Copy out the data word for word, without any of its pictures.

[INFORMATION SHOWN]

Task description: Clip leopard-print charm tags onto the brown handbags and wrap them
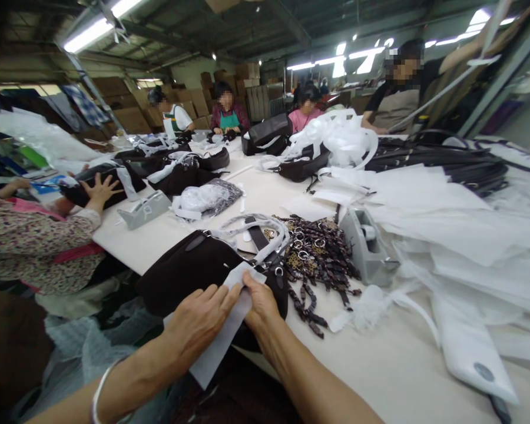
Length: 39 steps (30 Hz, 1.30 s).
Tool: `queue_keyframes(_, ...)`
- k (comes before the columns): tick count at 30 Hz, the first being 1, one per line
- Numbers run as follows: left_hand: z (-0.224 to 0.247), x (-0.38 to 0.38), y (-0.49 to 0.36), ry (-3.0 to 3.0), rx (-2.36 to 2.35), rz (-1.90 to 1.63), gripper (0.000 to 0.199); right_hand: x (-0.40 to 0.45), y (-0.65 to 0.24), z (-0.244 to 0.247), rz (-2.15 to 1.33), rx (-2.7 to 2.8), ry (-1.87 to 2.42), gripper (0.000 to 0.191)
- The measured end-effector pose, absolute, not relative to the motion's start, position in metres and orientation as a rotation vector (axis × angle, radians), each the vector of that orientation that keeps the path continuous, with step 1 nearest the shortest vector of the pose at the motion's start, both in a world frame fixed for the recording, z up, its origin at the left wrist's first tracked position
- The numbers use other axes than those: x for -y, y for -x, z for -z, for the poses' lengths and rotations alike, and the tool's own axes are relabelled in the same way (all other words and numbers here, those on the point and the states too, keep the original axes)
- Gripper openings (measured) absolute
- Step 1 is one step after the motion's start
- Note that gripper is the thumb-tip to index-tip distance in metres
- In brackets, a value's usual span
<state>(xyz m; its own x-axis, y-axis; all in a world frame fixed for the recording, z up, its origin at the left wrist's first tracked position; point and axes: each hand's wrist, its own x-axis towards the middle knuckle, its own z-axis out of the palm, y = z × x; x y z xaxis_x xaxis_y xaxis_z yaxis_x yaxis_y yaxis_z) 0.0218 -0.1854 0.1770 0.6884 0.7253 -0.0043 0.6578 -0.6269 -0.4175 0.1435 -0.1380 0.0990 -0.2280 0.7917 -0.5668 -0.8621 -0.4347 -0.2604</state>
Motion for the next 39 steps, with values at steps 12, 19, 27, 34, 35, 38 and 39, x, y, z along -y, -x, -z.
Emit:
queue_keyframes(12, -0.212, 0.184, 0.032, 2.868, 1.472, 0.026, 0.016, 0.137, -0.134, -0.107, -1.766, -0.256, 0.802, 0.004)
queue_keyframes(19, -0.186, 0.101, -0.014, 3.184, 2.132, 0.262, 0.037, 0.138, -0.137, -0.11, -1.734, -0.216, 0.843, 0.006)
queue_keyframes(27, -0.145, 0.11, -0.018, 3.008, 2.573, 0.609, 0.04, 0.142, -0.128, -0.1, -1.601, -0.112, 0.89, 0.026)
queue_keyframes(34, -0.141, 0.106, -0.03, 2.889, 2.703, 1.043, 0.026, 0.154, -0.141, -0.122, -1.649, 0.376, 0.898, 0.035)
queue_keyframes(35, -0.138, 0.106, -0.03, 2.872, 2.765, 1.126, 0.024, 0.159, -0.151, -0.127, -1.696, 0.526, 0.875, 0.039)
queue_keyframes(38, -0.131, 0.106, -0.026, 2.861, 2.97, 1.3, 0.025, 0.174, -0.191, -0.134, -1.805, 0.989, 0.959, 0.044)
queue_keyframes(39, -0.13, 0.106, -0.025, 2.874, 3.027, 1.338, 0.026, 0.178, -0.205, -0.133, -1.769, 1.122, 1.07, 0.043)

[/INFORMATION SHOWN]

#### FINISHED TASK:
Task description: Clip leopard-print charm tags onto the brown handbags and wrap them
Length: 39 steps (30 Hz, 1.30 s).
Tool: `queue_keyframes(_, ...)`
- k (comes before the columns): tick count at 30 Hz, the first being 1, one per line
- Numbers run as follows: left_hand: z (-0.224 to 0.247), x (-0.38 to 0.38), y (-0.49 to 0.36), ry (-3.0 to 3.0), rx (-2.36 to 2.35), rz (-1.90 to 1.63), gripper (0.000 to 0.199); right_hand: x (-0.40 to 0.45), y (-0.65 to 0.24), z (-0.244 to 0.247), rz (-2.15 to 1.33), rx (-2.7 to 2.8), ry (-1.87 to 2.42), gripper (0.000 to 0.191)
- The measured end-effector pose, absolute, not relative to the motion's start, position in metres and orientation as a rotation vector (axis × angle, radians), each the vector of that orientation that keeps the path continuous, with step 1 nearest the shortest vector of the pose at the motion's start, both in a world frame fixed for the recording, z up, its origin at the left wrist's first tracked position
- The numbers use other axes than those: x for -y, y for -x, z for -z, for the poses' lengths and rotations alike, and the tool's own axes are relabelled in the same way (all other words and numbers here, those on the point and the states too, keep the original axes)
- Gripper openings (measured) absolute
- Step 1 is one step after the motion's start
- Note that gripper is the thumb-tip to index-tip distance in metres
- In brackets, a value's usual span
<state>(xyz m; its own x-axis, y-axis; all in a world frame fixed for the recording, z up, its origin at the left wrist's first tracked position; point and axes: each hand's wrist, its own x-axis towards the middle knuckle, its own z-axis out of the palm, y = z × x; x y z xaxis_x xaxis_y xaxis_z yaxis_x yaxis_y yaxis_z) 0.0218 -0.1854 0.1770 0.6884 0.7253 -0.0043 0.6578 -0.6269 -0.4175 0.1435 -0.1380 0.0990 -0.2280 0.7917 -0.5668 -0.8621 -0.4347 -0.2604</state>
Motion for the next 39 steps, with values at steps 12, 19, 27, 34, 35, 38 and 39, x, y, z along -y, -x, -z.
Emit:
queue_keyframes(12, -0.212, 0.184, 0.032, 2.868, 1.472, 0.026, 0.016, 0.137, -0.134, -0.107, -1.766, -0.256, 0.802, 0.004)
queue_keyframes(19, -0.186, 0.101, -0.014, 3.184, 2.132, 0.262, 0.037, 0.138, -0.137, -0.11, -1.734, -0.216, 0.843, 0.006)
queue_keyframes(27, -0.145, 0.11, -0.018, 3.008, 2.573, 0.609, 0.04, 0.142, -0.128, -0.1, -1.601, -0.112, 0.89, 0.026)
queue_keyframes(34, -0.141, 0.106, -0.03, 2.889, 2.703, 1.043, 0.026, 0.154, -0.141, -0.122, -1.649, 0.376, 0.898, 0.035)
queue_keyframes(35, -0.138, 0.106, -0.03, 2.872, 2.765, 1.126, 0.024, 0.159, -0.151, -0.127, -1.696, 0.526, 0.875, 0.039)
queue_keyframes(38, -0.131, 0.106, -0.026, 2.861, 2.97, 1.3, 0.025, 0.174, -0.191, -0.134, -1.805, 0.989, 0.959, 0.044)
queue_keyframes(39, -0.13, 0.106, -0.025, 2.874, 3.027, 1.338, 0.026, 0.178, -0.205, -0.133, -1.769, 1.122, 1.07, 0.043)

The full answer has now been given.